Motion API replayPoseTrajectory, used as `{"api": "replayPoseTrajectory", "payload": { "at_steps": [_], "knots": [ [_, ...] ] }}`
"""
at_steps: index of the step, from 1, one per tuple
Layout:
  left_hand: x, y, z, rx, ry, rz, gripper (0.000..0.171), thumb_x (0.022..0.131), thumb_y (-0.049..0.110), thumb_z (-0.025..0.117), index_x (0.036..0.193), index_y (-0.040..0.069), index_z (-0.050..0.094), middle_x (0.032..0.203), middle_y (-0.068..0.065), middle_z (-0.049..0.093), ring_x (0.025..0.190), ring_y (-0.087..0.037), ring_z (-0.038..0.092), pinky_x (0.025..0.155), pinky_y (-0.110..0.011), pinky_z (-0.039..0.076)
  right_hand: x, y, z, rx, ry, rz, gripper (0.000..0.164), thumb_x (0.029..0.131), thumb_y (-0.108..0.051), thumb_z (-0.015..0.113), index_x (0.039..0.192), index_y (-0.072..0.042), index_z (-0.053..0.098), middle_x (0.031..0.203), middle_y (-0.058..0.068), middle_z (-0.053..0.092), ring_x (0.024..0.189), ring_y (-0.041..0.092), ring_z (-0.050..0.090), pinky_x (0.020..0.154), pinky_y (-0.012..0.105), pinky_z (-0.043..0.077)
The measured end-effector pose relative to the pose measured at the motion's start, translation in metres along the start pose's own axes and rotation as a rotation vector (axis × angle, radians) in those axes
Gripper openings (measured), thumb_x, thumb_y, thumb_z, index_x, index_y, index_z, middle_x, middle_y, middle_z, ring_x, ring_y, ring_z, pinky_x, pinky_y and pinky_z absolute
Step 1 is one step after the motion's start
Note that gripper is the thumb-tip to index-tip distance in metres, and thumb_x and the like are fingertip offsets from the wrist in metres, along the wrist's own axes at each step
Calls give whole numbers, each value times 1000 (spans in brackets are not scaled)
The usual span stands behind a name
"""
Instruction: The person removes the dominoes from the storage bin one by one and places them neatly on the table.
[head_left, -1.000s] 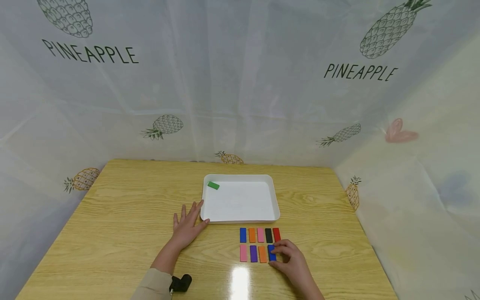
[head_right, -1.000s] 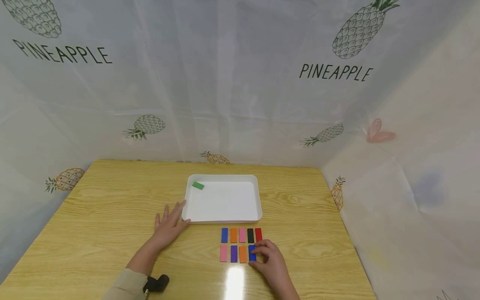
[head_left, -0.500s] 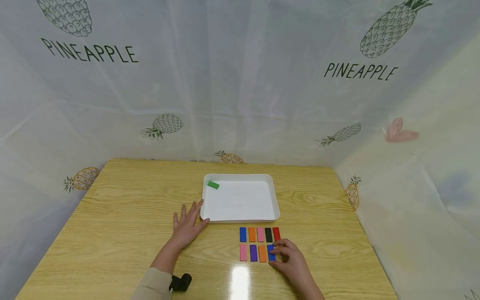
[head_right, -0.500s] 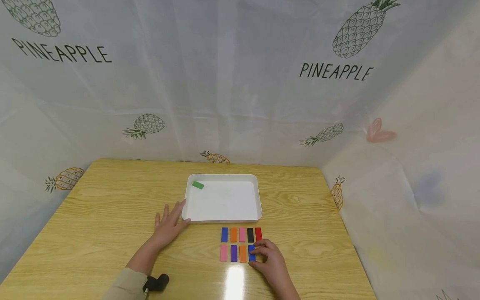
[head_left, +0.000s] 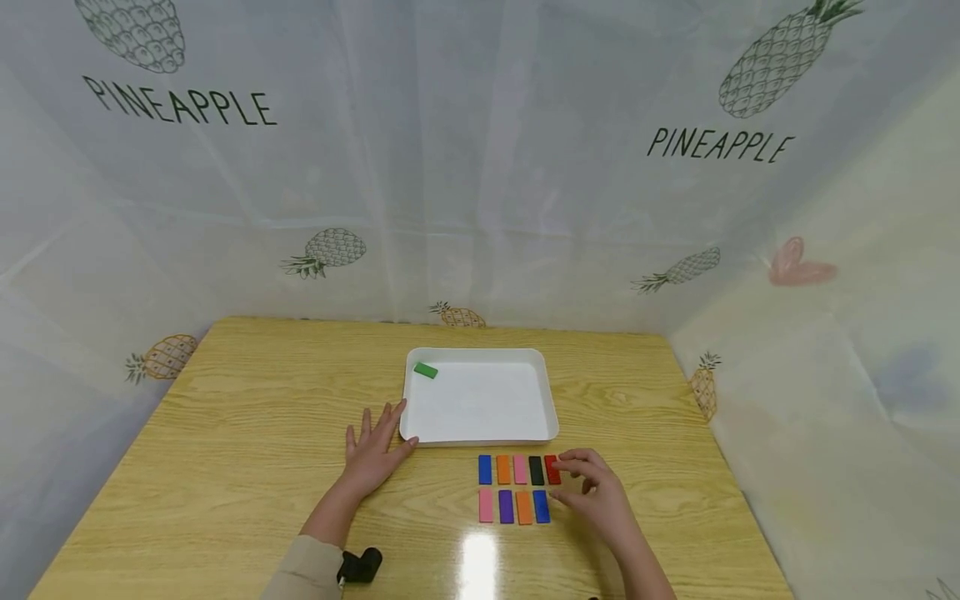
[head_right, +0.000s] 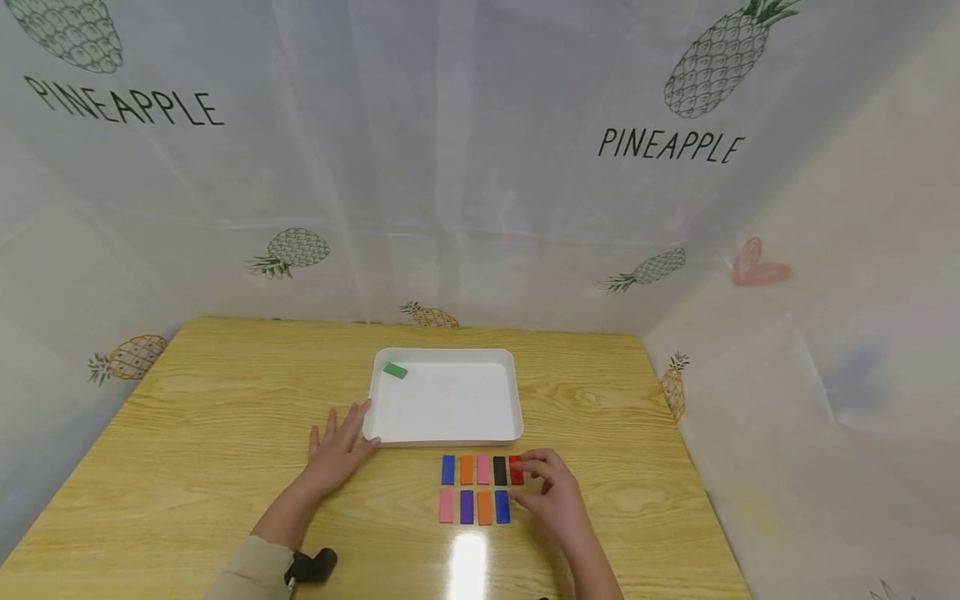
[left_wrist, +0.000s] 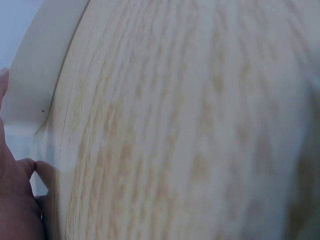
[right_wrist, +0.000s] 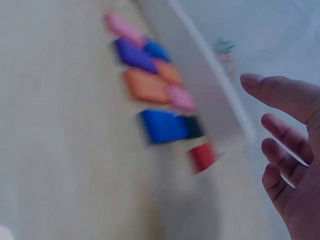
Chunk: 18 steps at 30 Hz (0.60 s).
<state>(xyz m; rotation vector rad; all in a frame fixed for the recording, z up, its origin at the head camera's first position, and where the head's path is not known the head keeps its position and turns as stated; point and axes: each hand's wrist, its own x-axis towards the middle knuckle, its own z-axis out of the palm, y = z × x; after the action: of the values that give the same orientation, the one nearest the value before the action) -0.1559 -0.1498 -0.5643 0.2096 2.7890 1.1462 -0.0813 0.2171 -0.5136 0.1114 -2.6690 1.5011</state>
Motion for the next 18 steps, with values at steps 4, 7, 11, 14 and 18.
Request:
{"api": "replayPoseTrajectory", "payload": {
  "at_steps": [4, 7, 11, 14, 18],
  "knots": [
    [0, -1, -2, -4, 1, 4, 78, 95, 52, 55, 158, 25, 18, 160, -19, 15, 144, -43, -13, 105, -63, -18, 17, -15, -4, 15, -2, -35, 29, 75, -5, 83, 102, -12, 75, 113, -1, 62, 91, 29, 53, 70, 29, 44],
    [-1, -1, -3, -1, 2, 7, 78, 95, 55, 54, 158, 24, 18, 159, -20, 15, 144, -43, -13, 105, -64, -18, 29, -26, 1, 26, -11, -76, 27, 77, -7, 83, 102, -15, 74, 113, -2, 62, 91, 30, 54, 72, 31, 46],
    [-2, -1, -3, 3, 14, 9, 78, 95, 54, 54, 157, 24, 20, 159, -21, 17, 144, -45, -11, 105, -64, -16, 42, -43, 11, 39, -36, -105, 27, 78, -3, 81, 102, -13, 74, 111, 1, 63, 90, 29, 54, 73, 35, 48],
    [-4, 0, -3, 1, 27, 14, 76, 95, 52, 56, 157, 24, 21, 158, -21, 18, 144, -46, -9, 105, -64, -16, 48, -64, 17, 54, -58, -131, 24, 80, 0, 78, 102, -8, 73, 108, 7, 65, 88, 28, 54, 73, 37, 49],
    [-5, 1, -2, -9, 28, 22, 76, 96, 51, 56, 157, 23, 21, 158, -22, 18, 144, -46, -9, 105, -65, -16, 60, -81, 27, 83, -72, -150, 24, 80, 2, 78, 102, -5, 72, 104, 10, 65, 87, 30, 55, 72, 35, 49]
  ]
}}
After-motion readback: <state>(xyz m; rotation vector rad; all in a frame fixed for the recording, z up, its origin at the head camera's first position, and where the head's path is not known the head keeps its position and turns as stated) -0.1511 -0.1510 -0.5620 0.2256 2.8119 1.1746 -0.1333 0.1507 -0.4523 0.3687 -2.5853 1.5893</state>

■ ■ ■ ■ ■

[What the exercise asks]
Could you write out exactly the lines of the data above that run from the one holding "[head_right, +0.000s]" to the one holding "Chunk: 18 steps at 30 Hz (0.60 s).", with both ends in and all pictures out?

[Result below]
[head_right, +0.000s] 
[left_wrist, +0.000s] 
[right_wrist, +0.000s] 
Chunk: 18 steps at 30 Hz (0.60 s).

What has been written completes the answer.